## Problem to solve
No pictures, please. Output the lines from the start of the data through the line that contains "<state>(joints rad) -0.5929", both included, exactly as they stand.

## Data for this task
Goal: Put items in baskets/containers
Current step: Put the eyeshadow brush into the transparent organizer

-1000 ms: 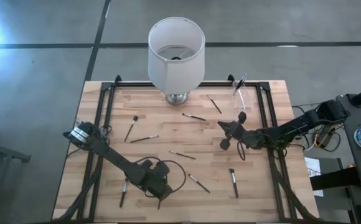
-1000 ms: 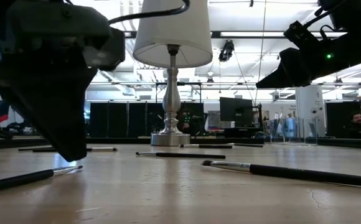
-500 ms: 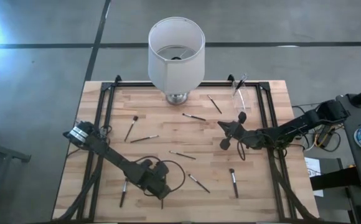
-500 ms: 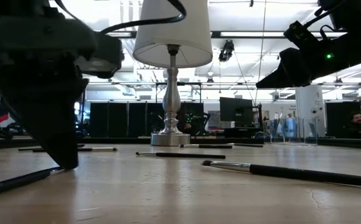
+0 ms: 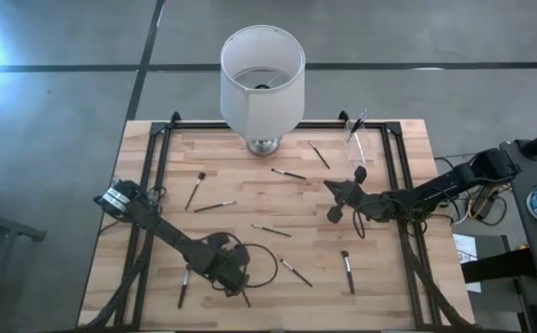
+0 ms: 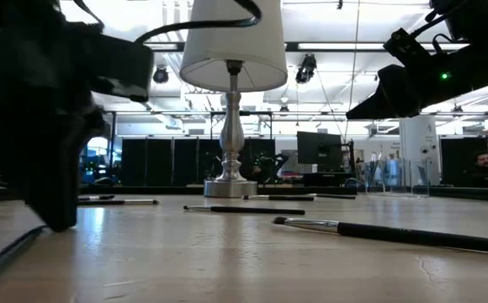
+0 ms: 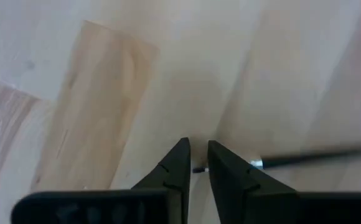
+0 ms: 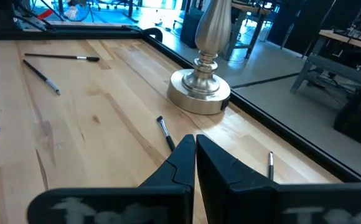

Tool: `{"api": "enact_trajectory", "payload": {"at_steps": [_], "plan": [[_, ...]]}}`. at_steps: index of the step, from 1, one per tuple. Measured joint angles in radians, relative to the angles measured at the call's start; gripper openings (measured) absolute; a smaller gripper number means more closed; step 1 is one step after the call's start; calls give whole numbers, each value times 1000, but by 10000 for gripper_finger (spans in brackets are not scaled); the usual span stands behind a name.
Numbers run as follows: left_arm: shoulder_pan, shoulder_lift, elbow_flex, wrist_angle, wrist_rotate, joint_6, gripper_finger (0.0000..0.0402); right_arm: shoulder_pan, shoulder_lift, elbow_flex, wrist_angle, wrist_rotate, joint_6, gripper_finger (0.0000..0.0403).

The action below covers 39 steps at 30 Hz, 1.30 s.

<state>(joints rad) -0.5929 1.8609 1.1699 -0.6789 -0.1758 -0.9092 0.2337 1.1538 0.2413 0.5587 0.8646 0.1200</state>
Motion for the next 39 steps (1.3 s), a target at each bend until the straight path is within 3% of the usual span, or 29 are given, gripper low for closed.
{"api": "enact_trajectory", "payload": {"at_steps": [5, 11, 15, 20, 30, 39], "plan": [[-14, -41, 27, -76, 36, 203, 42, 0, 0, 0, -2, 0, 1, 8], [-33, -60, 34, -142, 17, 264, 42, 0, 0, 0, -2, -2, 0, 8], [-60, -62, 35, -49, 68, 205, 42, 0, 0, 0, -2, -2, 0, 8], [-113, -62, 37, 94, 59, 93, 42, 0, 0, 0, -2, -2, 0, 8], [-218, -18, 36, 65, -8, -66, 46, 0, 0, 0, -2, -3, 3, 8], [-220, 4, 38, 5, -24, -138, 101, 0, 0, 0, -1, -4, 8, 8]]}}
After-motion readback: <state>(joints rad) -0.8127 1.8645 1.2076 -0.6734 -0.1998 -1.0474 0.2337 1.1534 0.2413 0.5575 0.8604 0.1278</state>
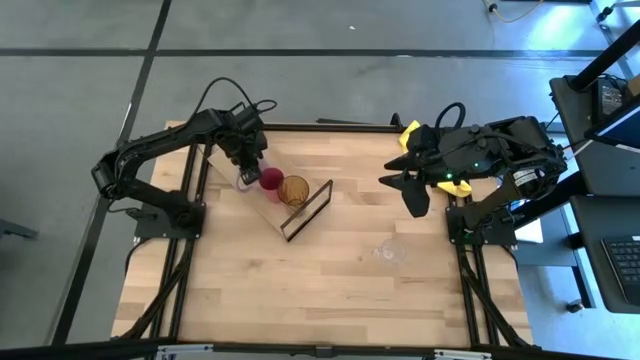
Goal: Stack small to large cups/mugs on shelf
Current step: Put the violet cup on the shelf, then put the transparent cup on the shelf
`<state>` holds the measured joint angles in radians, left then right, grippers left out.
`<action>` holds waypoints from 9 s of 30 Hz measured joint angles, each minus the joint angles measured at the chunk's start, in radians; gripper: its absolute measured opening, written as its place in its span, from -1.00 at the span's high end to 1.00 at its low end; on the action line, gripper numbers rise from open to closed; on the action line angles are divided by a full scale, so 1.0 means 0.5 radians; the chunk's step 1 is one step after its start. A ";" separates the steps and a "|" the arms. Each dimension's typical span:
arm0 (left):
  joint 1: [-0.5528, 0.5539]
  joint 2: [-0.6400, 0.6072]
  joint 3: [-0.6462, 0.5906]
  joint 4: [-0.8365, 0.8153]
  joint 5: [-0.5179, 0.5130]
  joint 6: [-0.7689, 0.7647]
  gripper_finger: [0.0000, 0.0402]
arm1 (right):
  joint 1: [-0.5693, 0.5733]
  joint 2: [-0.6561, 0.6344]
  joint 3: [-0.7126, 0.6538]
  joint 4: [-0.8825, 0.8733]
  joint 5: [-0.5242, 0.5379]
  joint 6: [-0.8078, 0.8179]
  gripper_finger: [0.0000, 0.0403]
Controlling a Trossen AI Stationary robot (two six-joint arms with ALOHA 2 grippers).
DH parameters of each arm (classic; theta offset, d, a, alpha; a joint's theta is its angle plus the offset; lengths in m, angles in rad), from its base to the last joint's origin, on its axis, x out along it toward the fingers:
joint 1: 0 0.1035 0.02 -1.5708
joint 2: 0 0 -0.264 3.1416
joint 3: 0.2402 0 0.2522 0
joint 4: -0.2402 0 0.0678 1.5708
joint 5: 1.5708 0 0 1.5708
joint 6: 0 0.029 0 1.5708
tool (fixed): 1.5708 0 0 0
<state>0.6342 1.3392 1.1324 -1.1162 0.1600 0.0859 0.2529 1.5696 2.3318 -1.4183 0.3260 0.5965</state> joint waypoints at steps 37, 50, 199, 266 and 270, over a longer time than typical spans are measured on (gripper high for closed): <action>-0.091 0.035 -0.005 -0.016 -0.121 -0.052 0.78 | 0.000 0.001 0.000 0.000 0.046 -0.048 0.08; -0.091 0.034 -0.004 -0.065 -0.122 -0.062 0.66 | 0.000 0.001 -0.001 -0.001 0.046 -0.050 0.08; -1.910 -0.296 1.014 -0.154 -1.085 -1.588 0.60 | 0.617 -0.194 -2.541 1.001 -0.443 1.877 0.08; -1.909 -0.294 1.014 -0.103 -1.135 -1.510 0.60 | 0.392 -0.076 -2.338 0.728 -0.444 1.159 -0.04; -1.909 -0.294 1.014 -0.103 -1.133 -1.523 0.60 | 0.362 -0.075 -2.341 0.743 -0.444 1.198 -0.09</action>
<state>-0.3202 1.1919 1.6394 -1.1675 -0.4065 -0.6754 0.4338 1.5320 1.1610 -1.0470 0.1041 1.1954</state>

## Answer to the exercise
Goal: Put items in baskets/containers
Current step: Put the eyeshadow brush into the transparent organizer

-1000 ms: 
-1000 ms: 
-500 ms: 
-500 ms: 
+0 ms: 
+0 ms: 
+0 ms: 
+0 ms: 

Tool: `{"api": "enact_trajectory", "payload": {"at_steps": [_], "plan": [[_, ...]]}}`. at_steps: index of the step, from 1, one per tuple. Measured joint angles in radians, relative to the angles measured at the call's start; gripper openings (measured) absolute; a smaller gripper number means more closed; step 1 is one step after the call's start; calls give whole numbers, each value times 1000, but by 10000 for gripper_finger (spans in brackets are not scaled); the usual span stands behind a name.
Numbers run as follows: left_arm: shoulder_pan, shoulder_lift, elbow_flex, wrist_angle, wrist_rotate, joint_6, gripper_finger (0.0000..0.0402); right_arm: shoulder_pan, shoulder_lift, elbow_flex, wrist_angle, wrist_rotate, joint_6, gripper_finger (0.0000..0.0403).

The action below covers 39 steps at 30 Hz, 1.30 s.

<state>(joints rad) -0.5929 1.8609 1.1699 -0.6789 -0.1758 -0.9092 0.2337 1.1538 0.2413 0.5587 0.8646 0.1200</state>

This exercise is now complete.